[WHAT YOU NEED TO DO] Your task is to copy each line of the records that includes the string "trace".

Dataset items
********

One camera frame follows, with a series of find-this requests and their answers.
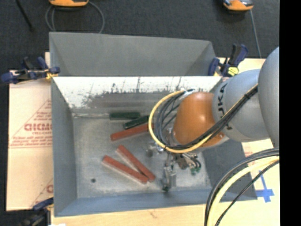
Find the black cable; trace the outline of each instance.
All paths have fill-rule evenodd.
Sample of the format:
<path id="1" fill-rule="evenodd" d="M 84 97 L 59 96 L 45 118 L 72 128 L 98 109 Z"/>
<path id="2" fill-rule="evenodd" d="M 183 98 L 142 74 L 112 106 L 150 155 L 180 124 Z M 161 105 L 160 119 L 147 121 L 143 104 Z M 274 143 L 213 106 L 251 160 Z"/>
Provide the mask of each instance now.
<path id="1" fill-rule="evenodd" d="M 240 168 L 242 166 L 247 166 L 247 164 L 250 162 L 253 162 L 253 161 L 256 161 L 259 159 L 263 159 L 263 158 L 267 158 L 267 157 L 271 157 L 271 156 L 279 156 L 279 148 L 272 148 L 272 149 L 267 149 L 267 150 L 264 150 L 264 151 L 261 151 L 258 153 L 254 153 L 254 154 L 246 157 L 244 160 L 240 161 L 239 163 L 235 164 L 234 166 L 232 166 L 227 172 L 225 172 L 220 177 L 220 179 L 213 186 L 213 188 L 209 194 L 209 197 L 207 199 L 206 210 L 205 210 L 205 221 L 204 221 L 205 226 L 207 225 L 210 208 L 211 208 L 214 198 L 216 197 L 216 194 L 222 188 L 222 185 L 231 177 L 231 175 L 234 173 L 234 171 L 236 171 L 238 168 Z"/>
<path id="2" fill-rule="evenodd" d="M 98 33 L 102 33 L 103 30 L 104 30 L 104 27 L 105 27 L 104 14 L 103 14 L 103 12 L 100 10 L 100 8 L 95 3 L 89 1 L 88 4 L 92 5 L 96 9 L 96 11 L 100 14 L 100 16 L 102 18 L 102 22 L 103 23 L 102 23 L 100 31 L 98 32 Z M 50 24 L 50 22 L 48 20 L 48 15 L 49 15 L 49 12 L 50 12 L 51 9 L 52 9 L 52 14 L 51 14 L 51 24 Z M 49 8 L 47 9 L 46 13 L 45 13 L 45 22 L 46 22 L 46 25 L 50 29 L 50 31 L 53 31 L 53 32 L 56 32 L 55 23 L 54 23 L 55 9 L 56 9 L 55 6 L 50 5 Z"/>
<path id="3" fill-rule="evenodd" d="M 226 208 L 226 210 L 220 215 L 220 217 L 218 218 L 218 220 L 216 221 L 216 224 L 215 226 L 218 226 L 222 220 L 222 218 L 226 215 L 226 213 L 228 212 L 228 210 L 235 204 L 235 202 L 240 198 L 240 196 L 242 194 L 245 193 L 246 190 L 248 190 L 250 188 L 251 185 L 253 185 L 259 178 L 262 174 L 264 174 L 266 171 L 268 171 L 270 168 L 274 167 L 275 165 L 279 164 L 279 160 L 270 164 L 269 166 L 267 166 L 265 169 L 263 169 L 262 171 L 260 171 L 256 177 L 253 178 L 252 181 L 250 181 L 242 191 L 240 191 L 240 193 L 233 199 L 232 203 Z"/>
<path id="4" fill-rule="evenodd" d="M 214 136 L 216 136 L 228 123 L 229 121 L 236 115 L 236 113 L 239 111 L 239 109 L 256 93 L 258 92 L 258 85 L 256 84 L 253 88 L 251 88 L 247 93 L 244 94 L 244 96 L 242 96 L 240 98 L 239 101 L 237 101 L 237 103 L 231 108 L 230 111 L 228 111 L 226 113 L 225 116 L 223 116 L 216 124 L 214 124 L 214 126 L 212 126 L 210 129 L 208 129 L 205 133 L 203 133 L 201 136 L 199 136 L 198 138 L 196 138 L 195 140 L 184 144 L 184 145 L 175 145 L 175 146 L 171 146 L 173 149 L 176 150 L 181 150 L 181 149 L 185 149 L 185 148 L 190 148 L 192 146 L 194 146 L 194 144 L 198 143 L 199 141 L 203 140 L 204 138 L 208 137 L 210 135 L 210 137 L 206 140 L 209 141 L 210 139 L 212 139 Z M 160 109 L 158 116 L 157 116 L 157 120 L 155 123 L 155 133 L 157 138 L 164 143 L 165 145 L 167 145 L 167 141 L 164 139 L 163 137 L 163 132 L 162 132 L 162 124 L 164 122 L 164 118 L 166 118 L 165 112 L 167 110 L 167 108 L 174 103 L 174 101 L 179 98 L 180 96 L 182 96 L 183 93 L 180 93 L 178 95 L 176 95 L 175 97 L 172 97 L 171 99 L 169 99 L 164 105 L 163 107 Z"/>
<path id="5" fill-rule="evenodd" d="M 100 16 L 102 18 L 103 23 L 102 23 L 100 31 L 98 32 L 98 33 L 102 33 L 104 30 L 104 26 L 105 26 L 105 18 L 104 18 L 103 12 L 99 9 L 99 7 L 96 4 L 92 3 L 91 1 L 89 1 L 88 4 L 91 4 L 96 9 L 96 11 L 100 14 Z M 48 28 L 53 32 L 56 32 L 55 22 L 54 22 L 55 9 L 56 9 L 55 6 L 50 5 L 45 13 L 46 24 L 47 24 Z M 52 14 L 51 14 L 51 24 L 50 24 L 48 17 L 49 17 L 49 12 L 51 10 L 52 10 Z"/>

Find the blue clamp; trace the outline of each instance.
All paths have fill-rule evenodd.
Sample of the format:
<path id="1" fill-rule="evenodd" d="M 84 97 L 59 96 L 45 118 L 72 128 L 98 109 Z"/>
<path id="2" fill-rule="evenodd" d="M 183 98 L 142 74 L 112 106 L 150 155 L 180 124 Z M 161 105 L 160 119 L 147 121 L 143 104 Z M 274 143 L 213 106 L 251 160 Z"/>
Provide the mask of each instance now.
<path id="1" fill-rule="evenodd" d="M 238 74 L 239 69 L 238 65 L 243 61 L 248 54 L 248 49 L 245 45 L 233 44 L 232 53 L 227 60 L 225 59 L 224 63 L 220 63 L 220 60 L 217 57 L 214 57 L 209 65 L 208 75 L 213 76 L 217 74 L 222 77 L 233 77 Z"/>
<path id="2" fill-rule="evenodd" d="M 50 79 L 53 76 L 57 76 L 60 73 L 59 67 L 49 68 L 46 61 L 42 57 L 37 58 L 39 69 L 30 70 L 33 67 L 28 57 L 25 57 L 21 63 L 21 69 L 15 72 L 7 72 L 1 75 L 1 80 L 4 83 L 17 84 L 23 81 L 37 80 L 41 78 Z"/>

********

[ANSWER SPACE]
Find the black cable; trace the outline of each instance.
Find the blue clamp; trace the outline of each instance.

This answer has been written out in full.